私が実践していた論述の勉強法は、単純なのですが、特集や委員会報告の内容などから自分で予想問題を考え、作文用紙に150~250字程度でまとめるといったものです。

ある程度知識のインプットが済んだ9月末頃から行っていました。論述の構成などは自分なりの型が必要だと思うで、事前によく練習して身につけておくことをお勧めします。

そもそもわかりやすい文章構成とはどんなものかというのがわからない先生もいると思いますが、私の場合、Amazonで「まんがでわかる 理科系の作文技術」という本を買って読んでみました。サクッと読めますし、文章を書くにあたっての基礎知識がつくので、お勧めです。


やはり実際にペンを取って書く練習は重要です。

やってみると感じるのが、意外と知っている漢字が書けないということ。我々、仕事中はパソコンですし、私生活はスマホでフリック入力なので、いざ漢字を書こうと思うと意外と出てきません。出題テーマに関わる画数が多い漢字は、入念に練習しておくことをおすすめします。
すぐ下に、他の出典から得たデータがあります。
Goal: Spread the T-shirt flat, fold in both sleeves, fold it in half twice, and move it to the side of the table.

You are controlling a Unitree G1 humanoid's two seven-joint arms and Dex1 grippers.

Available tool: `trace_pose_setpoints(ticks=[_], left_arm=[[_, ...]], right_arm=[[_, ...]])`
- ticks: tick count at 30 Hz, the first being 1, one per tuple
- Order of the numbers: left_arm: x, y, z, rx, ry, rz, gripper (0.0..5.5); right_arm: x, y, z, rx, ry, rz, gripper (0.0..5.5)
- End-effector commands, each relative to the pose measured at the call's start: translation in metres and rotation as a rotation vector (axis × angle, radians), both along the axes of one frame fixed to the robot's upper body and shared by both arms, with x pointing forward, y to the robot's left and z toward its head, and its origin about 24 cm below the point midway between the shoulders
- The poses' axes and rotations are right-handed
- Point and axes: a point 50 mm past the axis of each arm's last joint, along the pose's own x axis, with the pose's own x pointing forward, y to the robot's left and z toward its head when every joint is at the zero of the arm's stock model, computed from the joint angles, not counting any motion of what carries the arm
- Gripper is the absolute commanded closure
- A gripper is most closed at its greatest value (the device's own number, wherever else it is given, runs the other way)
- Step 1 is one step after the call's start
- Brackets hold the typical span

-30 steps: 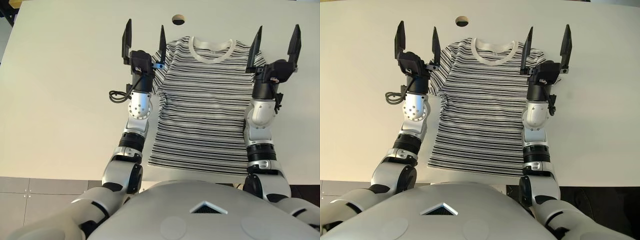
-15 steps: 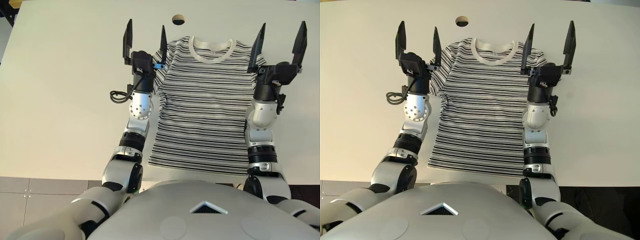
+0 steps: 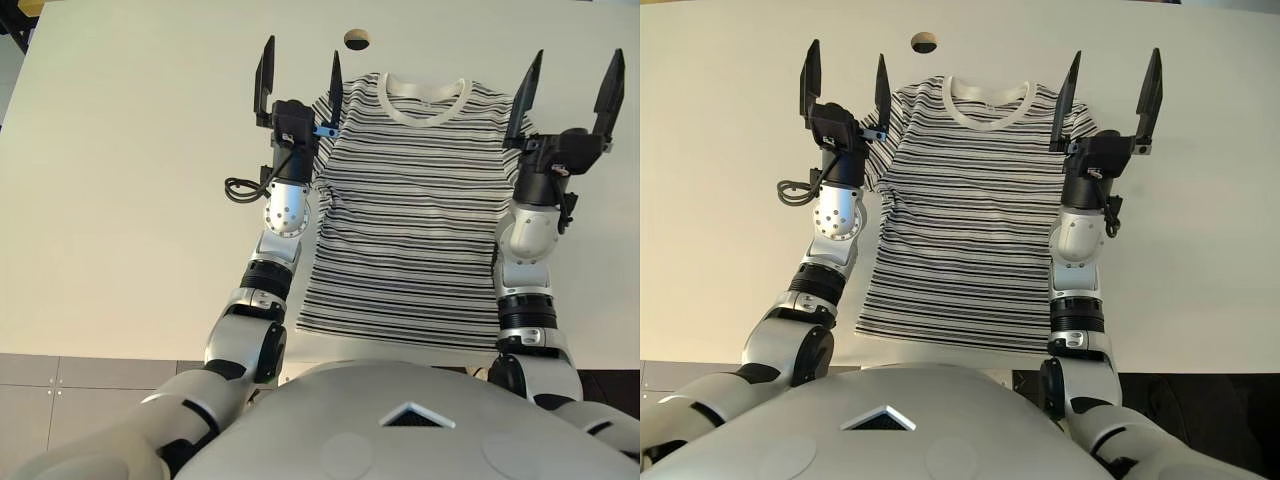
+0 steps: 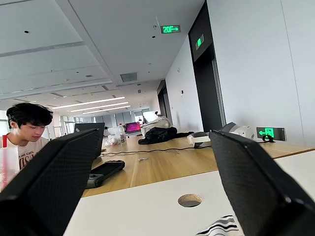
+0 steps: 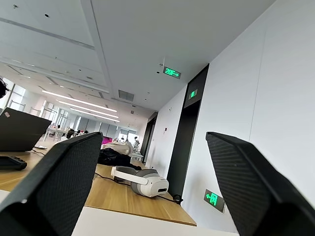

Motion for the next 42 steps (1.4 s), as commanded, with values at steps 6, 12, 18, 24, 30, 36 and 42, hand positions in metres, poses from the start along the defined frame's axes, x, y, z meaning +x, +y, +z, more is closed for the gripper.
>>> trace_pose_setpoints(ticks=[6, 12, 18, 24, 30, 36, 42], left_arm=[[0.018, 0.021, 0.006, 0.958, -0.169, -0.078, 1.39], [0.027, 0.047, -0.027, 1.442, -0.029, -0.191, 1.39], [0.02, 0.052, -0.051, 1.58, 0.057, -0.346, 1.39], [-0.003, 0.077, -0.057, 1.645, 0.093, -0.434, 1.39], [-0.031, 0.087, -0.049, 1.588, 0.123, -0.378, 1.39], [-0.013, 0.089, -0.022, 1.478, 0.047, -0.131, 1.39], [-0.006, 0.102, 0.022, 1.306, -0.114, 0.192, 1.39]], right_arm=[[-0.019, -0.011, 0.014, -0.129, -0.084, -0.07, 1.63], [-0.024, -0.04, 0.008, -0.108, -0.037, -0.185, 1.63], [-0.027, -0.042, 0.006, -0.15, -0.025, -0.194, 1.63], [-0.026, -0.032, 0.004, -0.201, -0.018, -0.156, 1.63], [-0.024, -0.029, 0.002, -0.216, -0.015, -0.141, 1.63], [-0.023, -0.024, -0.003, -0.216, 0.006, -0.117, 1.63], [-0.023, -0.022, -0.005, -0.217, 0.009, -0.109, 1.63]])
テーマに関しては、先述の資料の中から自分で10個ほどの想定問題を作り、1日1,2題のペースで実際に書いてみる、というのを繰り返していました。2020年度の試験では4問中3問が想定問題に関係したものが出題されたので悪くない的中率だったと思います。

ちなみに持ち物に関して、送られてきた試験案内では筆記用具は「HB以上の濃さの鉛筆」を指定されたため論述の練習も鉛筆で行っていましたが、試験場ではシャープペンシルも使用可のようでした。時計も秒針付きのアナログ時計を持参しましたが、当日は、筆記用具以外はすべてしまうように言われ、時刻も試験場の前に置かれている時計で確認していました。2020年度の話ですので、詳しいところは学会に確認してみてください。

だいぶ長くなってしまいましたが、以上が私が論述試験の対策として行った勉強です。

「こんなの当たり前」といったものも多々あったかもしれませんが、「どんな対策をすればいいか全然わからない!」と頭を抱えている先生にとって、何らかのヒントになればと思います。

試験まであと1か月(9/23 現在)ですが、まだ1か月と考えることもできます。

最後まであきらめずに頑張ってくださいね。

以上、糖尿病専門医試験(論述)の勉強法の話でした。